倘若不是長公主,她怎會落到這個境地,她只恨豁出去一切卻沒能拉宋盡歡一起下地獄。
沈月疏愣在原地,看著遊行隊伍漸漸遠去,她痛心萬分,卻也知道完了,一切都完了。
通敵死罪,沒人能救爹。
她再次跪在公主府大門前,“求求你們,讓我見娘一面。

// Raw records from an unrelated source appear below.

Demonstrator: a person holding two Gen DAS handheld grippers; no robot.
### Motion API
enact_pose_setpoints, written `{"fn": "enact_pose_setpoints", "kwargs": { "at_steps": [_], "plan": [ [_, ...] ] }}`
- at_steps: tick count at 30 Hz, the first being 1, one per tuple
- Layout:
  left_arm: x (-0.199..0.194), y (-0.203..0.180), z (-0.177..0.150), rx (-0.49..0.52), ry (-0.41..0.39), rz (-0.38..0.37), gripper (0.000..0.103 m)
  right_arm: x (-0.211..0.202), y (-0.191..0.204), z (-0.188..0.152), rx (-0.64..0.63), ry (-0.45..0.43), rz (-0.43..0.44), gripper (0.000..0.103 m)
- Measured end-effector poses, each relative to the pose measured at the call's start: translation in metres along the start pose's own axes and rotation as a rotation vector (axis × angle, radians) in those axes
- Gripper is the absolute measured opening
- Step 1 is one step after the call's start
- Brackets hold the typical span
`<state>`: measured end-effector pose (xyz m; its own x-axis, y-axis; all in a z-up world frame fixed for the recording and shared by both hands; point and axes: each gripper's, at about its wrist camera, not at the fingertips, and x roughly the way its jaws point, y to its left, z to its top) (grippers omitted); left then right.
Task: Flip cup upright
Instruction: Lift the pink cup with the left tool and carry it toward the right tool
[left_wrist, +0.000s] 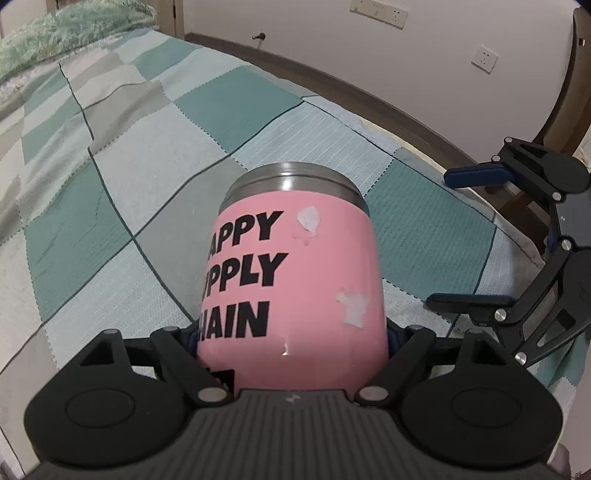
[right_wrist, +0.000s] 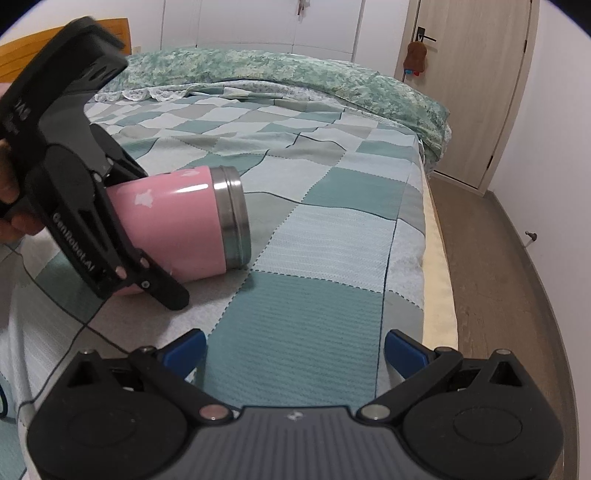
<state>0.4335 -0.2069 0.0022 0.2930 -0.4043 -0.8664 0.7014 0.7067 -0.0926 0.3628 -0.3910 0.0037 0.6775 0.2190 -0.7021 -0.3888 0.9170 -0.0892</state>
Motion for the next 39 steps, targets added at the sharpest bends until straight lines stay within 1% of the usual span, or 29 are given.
{"fn": "enact_pose_setpoints", "kwargs": {
  "at_steps": [4,6,8,11,18,23,28,30,33,39],
  "plan": [
    [-0.007,-0.004,-0.003,-0.03,-0.01,0.008,0.084,-0.009,0.001,-0.002,-0.002,-0.014,0.009,0.103],
    [-0.014,-0.012,-0.007,-0.033,-0.017,0.026,0.084,-0.017,0.003,-0.004,-0.004,-0.024,0.014,0.103],
    [-0.024,-0.022,-0.012,-0.032,-0.034,0.029,0.084,-0.027,0.004,-0.006,0.0,-0.033,0.022,0.103],
    [-0.046,-0.038,-0.024,-0.044,-0.075,0.045,0.084,-0.044,0.01,-0.009,-0.001,-0.048,0.03,0.103],
    [-0.089,-0.067,-0.06,-0.136,-0.124,0.071,0.084,-0.091,0.039,-0.019,-0.019,-0.092,0.075,0.103],
    [-0.119,-0.083,-0.095,-0.242,-0.168,0.093,0.084,-0.117,0.061,-0.027,-0.029,-0.113,0.102,0.103],
    [-0.137,-0.09,-0.134,-0.362,-0.191,0.127,0.084,-0.137,0.084,-0.035,-0.038,-0.13,0.131,0.103],
    [-0.141,-0.092,-0.148,-0.415,-0.204,0.14,0.084,-0.142,0.092,-0.038,-0.043,-0.134,0.143,0.103],
    [-0.145,-0.093,-0.168,-0.472,-0.229,0.182,0.084,-0.147,0.104,-0.043,-0.051,-0.137,0.154,0.103],
    [-0.142,-0.093,-0.205,-0.612,-0.235,0.228,0.084,-0.145,0.125,-0.057,-0.062,-0.115,0.168,0.103]
  ]
}}
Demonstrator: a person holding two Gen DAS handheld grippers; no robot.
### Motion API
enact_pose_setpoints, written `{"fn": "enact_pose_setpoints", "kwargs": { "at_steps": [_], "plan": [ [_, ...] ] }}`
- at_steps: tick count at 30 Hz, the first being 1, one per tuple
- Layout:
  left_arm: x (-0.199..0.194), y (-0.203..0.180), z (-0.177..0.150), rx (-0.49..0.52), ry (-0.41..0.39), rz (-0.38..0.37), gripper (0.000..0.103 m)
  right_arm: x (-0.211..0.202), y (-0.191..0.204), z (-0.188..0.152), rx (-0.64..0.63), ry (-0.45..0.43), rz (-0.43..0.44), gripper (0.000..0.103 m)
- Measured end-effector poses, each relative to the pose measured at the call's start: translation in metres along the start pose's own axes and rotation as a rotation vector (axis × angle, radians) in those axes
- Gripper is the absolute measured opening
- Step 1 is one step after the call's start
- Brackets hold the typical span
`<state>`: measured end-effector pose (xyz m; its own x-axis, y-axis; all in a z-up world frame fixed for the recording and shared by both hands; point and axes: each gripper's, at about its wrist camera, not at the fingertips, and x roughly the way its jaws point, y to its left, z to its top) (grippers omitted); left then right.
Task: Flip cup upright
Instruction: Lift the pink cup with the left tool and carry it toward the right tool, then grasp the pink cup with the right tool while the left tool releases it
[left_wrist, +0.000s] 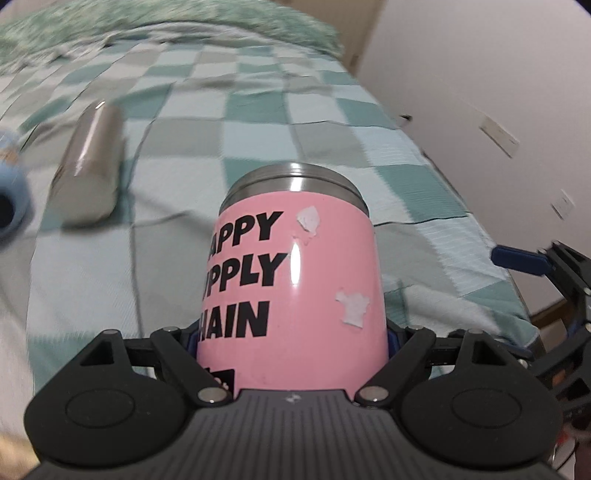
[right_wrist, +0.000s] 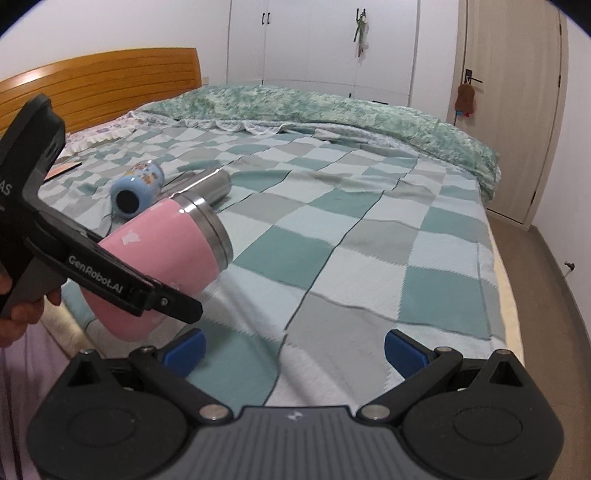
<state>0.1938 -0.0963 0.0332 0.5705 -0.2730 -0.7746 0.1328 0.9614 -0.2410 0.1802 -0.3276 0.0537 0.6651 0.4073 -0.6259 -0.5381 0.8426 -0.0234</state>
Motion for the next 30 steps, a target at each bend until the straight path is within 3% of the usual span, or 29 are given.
{"fn": "enact_pose_setpoints", "kwargs": {
  "at_steps": [5,14,19,22,26,30],
  "plan": [
    [0.002,0.012,-0.012,-0.074,-0.017,0.039,0.084,0.009,0.013,-0.004,-0.023,0.022,0.001,0.103],
    [0.006,0.015,-0.016,-0.114,-0.036,0.075,0.084,0.024,0.022,-0.006,-0.041,0.045,-0.013,0.103],
    [0.007,0.016,-0.015,-0.094,-0.006,0.073,0.087,0.024,0.023,-0.005,-0.041,0.052,-0.019,0.103],
    [-0.005,0.016,-0.014,-0.066,-0.034,0.069,0.103,0.019,0.023,-0.003,-0.039,0.047,-0.026,0.103],
    [-0.024,0.017,-0.013,-0.027,-0.051,0.037,0.103,0.008,0.027,0.002,-0.034,0.033,-0.034,0.103],
    [-0.047,0.023,-0.013,0.025,-0.091,0.058,0.103,-0.002,0.036,0.01,-0.032,0.022,-0.041,0.103]
  ]
}}
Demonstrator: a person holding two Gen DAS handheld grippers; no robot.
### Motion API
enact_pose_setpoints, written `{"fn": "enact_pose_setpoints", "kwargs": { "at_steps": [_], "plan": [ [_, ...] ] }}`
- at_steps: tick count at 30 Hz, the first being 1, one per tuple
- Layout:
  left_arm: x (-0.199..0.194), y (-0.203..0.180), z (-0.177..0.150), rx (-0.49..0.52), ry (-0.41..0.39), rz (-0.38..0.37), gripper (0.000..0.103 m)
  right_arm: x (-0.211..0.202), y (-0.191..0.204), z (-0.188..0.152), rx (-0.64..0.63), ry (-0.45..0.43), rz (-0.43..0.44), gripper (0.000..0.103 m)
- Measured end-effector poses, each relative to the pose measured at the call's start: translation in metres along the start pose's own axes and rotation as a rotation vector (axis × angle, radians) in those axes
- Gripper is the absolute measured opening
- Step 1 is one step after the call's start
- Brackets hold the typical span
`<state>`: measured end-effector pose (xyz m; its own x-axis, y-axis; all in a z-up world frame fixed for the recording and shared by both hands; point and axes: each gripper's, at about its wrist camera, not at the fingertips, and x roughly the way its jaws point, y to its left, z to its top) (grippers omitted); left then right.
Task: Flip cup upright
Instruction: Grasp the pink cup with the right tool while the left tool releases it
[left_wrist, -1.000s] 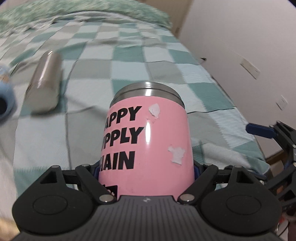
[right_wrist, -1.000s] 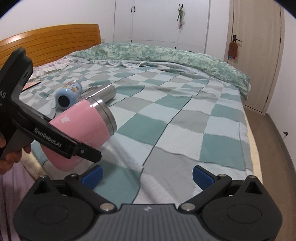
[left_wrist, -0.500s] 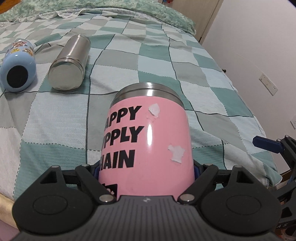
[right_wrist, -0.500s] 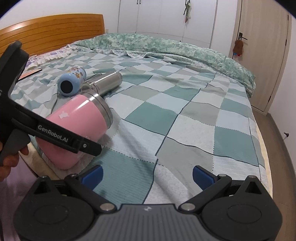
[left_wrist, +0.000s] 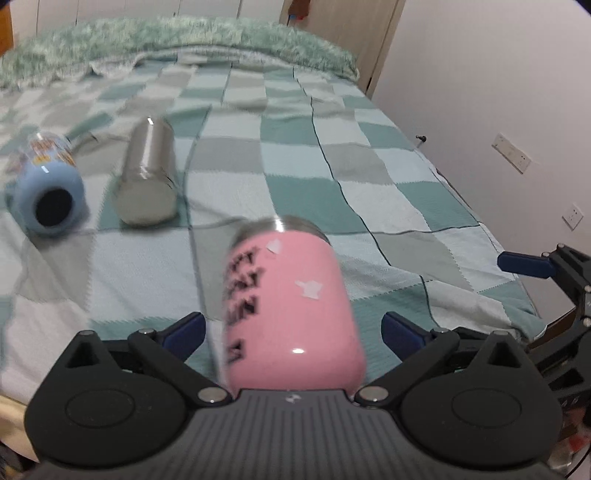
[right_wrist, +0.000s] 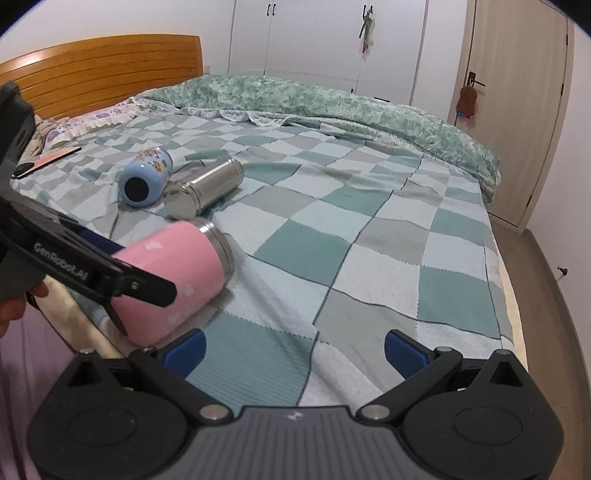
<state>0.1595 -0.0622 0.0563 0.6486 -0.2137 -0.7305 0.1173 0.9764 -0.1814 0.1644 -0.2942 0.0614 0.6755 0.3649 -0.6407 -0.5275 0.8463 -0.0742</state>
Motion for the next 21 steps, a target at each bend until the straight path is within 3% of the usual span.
{"fn": "enact_pose_setpoints", "kwargs": {
  "at_steps": [13,21],
  "plan": [
    [-0.041,0.074,0.012,0.111,-0.064,0.064,0.103,0.008,0.06,0.043,0.005,0.016,0.015,0.103],
    [-0.038,0.109,0.012,0.209,-0.077,0.038,0.103,0.044,0.093,0.068,0.067,0.079,0.017,0.103]
  ]
}}
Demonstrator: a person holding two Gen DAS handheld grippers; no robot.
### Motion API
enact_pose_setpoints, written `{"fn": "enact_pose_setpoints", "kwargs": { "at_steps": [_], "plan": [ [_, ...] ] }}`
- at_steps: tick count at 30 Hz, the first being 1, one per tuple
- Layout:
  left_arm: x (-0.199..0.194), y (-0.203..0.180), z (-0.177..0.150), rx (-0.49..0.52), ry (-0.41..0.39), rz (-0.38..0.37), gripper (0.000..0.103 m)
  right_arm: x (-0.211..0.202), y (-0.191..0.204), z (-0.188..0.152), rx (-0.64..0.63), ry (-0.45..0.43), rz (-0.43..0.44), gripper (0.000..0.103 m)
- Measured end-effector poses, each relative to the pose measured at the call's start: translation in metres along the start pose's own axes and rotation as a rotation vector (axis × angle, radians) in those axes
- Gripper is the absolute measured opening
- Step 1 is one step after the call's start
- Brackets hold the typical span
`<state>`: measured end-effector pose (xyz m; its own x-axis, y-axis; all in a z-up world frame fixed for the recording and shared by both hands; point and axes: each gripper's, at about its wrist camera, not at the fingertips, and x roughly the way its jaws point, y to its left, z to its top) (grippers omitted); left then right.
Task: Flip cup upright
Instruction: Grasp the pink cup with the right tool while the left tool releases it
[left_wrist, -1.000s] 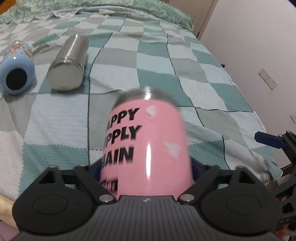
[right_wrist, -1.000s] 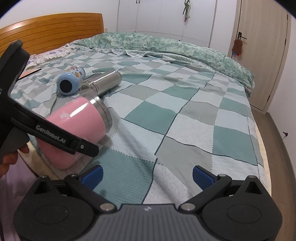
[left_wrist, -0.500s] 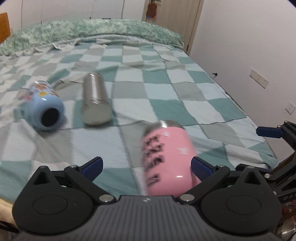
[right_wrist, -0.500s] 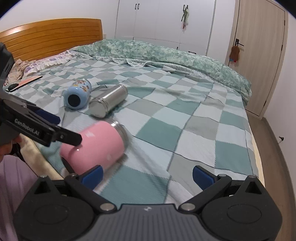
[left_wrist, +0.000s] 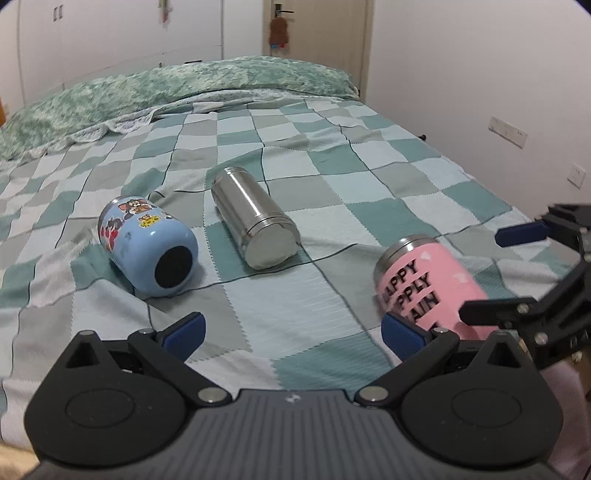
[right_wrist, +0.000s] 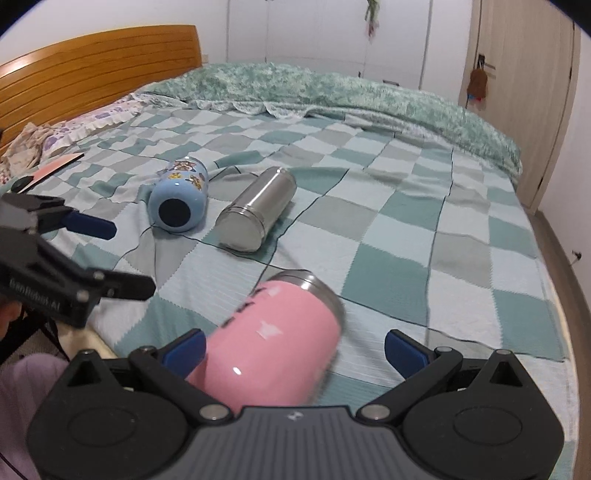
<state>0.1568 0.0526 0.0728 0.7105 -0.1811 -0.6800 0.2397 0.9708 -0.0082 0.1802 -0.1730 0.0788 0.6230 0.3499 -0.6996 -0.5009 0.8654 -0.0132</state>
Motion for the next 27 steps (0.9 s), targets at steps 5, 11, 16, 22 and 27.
{"fn": "enact_pose_setpoints", "kwargs": {
  "at_steps": [5,11,16,22,27],
  "plan": [
    [0.012,0.017,-0.005,0.026,-0.003,-0.028,0.103,0.021,0.009,0.011,0.048,0.039,-0.026,0.103],
    [0.028,0.029,-0.01,0.056,-0.004,-0.063,0.103,0.047,0.008,0.022,0.127,0.113,-0.06,0.103],
    [0.039,0.038,-0.012,0.063,-0.01,-0.112,0.103,0.068,0.003,0.028,0.212,0.18,-0.078,0.103],
    [0.05,0.045,-0.011,0.071,-0.02,-0.136,0.103,0.087,0.004,0.037,0.236,0.247,-0.102,0.103],
    [0.056,0.05,-0.011,0.062,-0.022,-0.155,0.103,0.102,0.003,0.037,0.281,0.316,-0.096,0.102]
  ]
}}
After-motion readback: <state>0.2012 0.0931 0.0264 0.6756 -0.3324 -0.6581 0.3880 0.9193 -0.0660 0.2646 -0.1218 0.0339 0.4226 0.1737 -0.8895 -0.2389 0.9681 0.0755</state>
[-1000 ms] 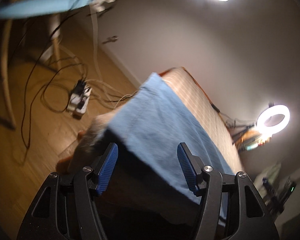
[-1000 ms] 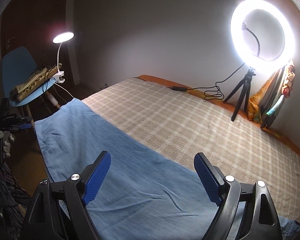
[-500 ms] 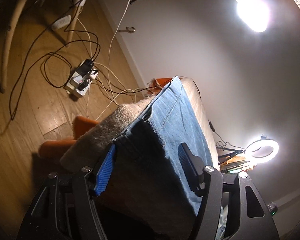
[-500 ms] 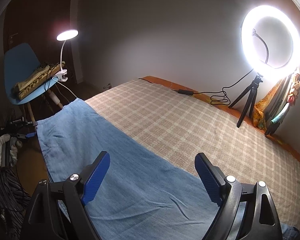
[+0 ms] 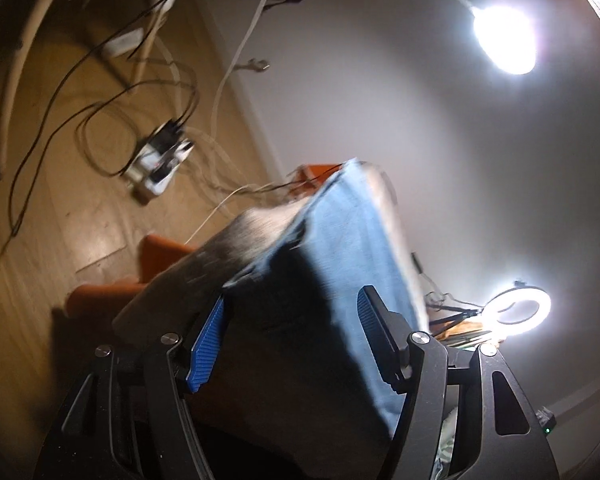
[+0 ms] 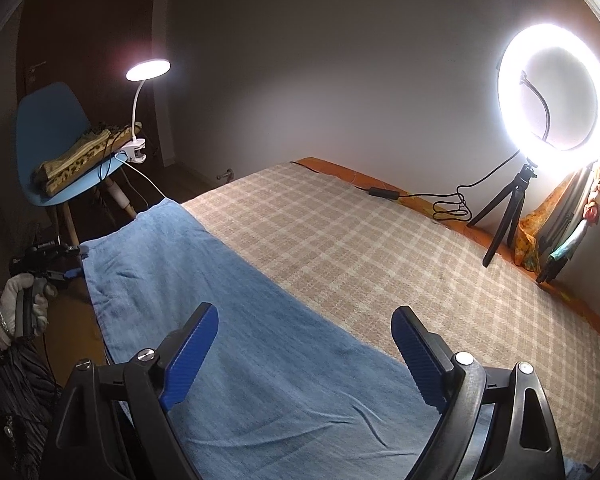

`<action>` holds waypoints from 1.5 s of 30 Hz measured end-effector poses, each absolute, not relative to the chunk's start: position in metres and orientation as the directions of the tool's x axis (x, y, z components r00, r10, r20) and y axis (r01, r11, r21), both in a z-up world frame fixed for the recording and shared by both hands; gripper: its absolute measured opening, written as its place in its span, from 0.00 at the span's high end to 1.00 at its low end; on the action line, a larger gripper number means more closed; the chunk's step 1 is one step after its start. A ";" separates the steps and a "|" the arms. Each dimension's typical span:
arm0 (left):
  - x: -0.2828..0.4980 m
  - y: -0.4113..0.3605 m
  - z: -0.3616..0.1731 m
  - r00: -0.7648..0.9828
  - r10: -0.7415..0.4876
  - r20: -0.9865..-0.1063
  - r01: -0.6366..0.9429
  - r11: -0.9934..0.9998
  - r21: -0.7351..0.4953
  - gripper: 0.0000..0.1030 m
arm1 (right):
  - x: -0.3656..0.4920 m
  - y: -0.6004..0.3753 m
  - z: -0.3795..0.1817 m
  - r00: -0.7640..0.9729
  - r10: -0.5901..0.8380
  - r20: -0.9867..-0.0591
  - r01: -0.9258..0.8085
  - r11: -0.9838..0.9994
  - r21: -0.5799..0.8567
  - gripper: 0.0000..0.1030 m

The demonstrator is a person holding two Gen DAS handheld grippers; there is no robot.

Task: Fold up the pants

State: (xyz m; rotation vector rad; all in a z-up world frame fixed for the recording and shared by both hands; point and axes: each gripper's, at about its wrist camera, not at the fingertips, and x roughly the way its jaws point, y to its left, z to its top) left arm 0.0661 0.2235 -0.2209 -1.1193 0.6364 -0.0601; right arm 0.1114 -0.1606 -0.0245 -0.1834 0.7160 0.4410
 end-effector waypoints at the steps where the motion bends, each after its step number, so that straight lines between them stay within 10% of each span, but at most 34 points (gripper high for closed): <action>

”
沈月疏就這麼跪了一日。
到傍晚時,宋盡歡出門打算去雲水小榭一趟。
走出大門時,沈月疏竟然還在,臉色蒼白,已經快要暈倒。
她急切抓住了宋盡歡的衣襬,跪在腳邊苦苦哀求,“娘,我知道錯了。”
“求你讓我回家好不好?求你讓我改姓宋。”
“娘,我真的知道錯了,我以後一定聽你的話,再也不惹你生氣了,我再也不在你面前提其他人了。”
“我以後一定安心伺候孃親,孃親說什麼就是什麼!”
沈月疏跪在地上,十分虛弱,連連磕頭。
磕到額頭髮紅,滲出血跡。
宋盡歡也沒有絲毫心軟。
“本宮給過你機會了,是你自己不願意的,現在已經沒有了。”
“沈暉和顧雲清做的事,你沒有參與,能免於一死,已是格外開恩,你應該知足了。”
說完,宋盡歡冷漠抬步離去。
若不是到了絕路,沈月疏又怎會來求她改姓宋呢。
她頭也沒回的上了馬車。
沈月疏在身後哭著大喊,但宋盡歡始終沒有理會。
馬車離開,前往了雲水小榭。
她跟應無瀾約定在這兒見面。
宋盡歡先一步到雲水小榭,便與文蕊單獨聊了聊。
“顧雲清的事你應該知道了,你幫我傳信給你的主子,問問可有解決的辦法,顧雲清必須死。”
“但我也不希望兩國的合作出什麼問題。”
定王的私兵不知兵力如何,她很需要金國的那批礦石,冶煉打造出的兵器堅不可摧,若起戰事,這批兵器能派上大用場。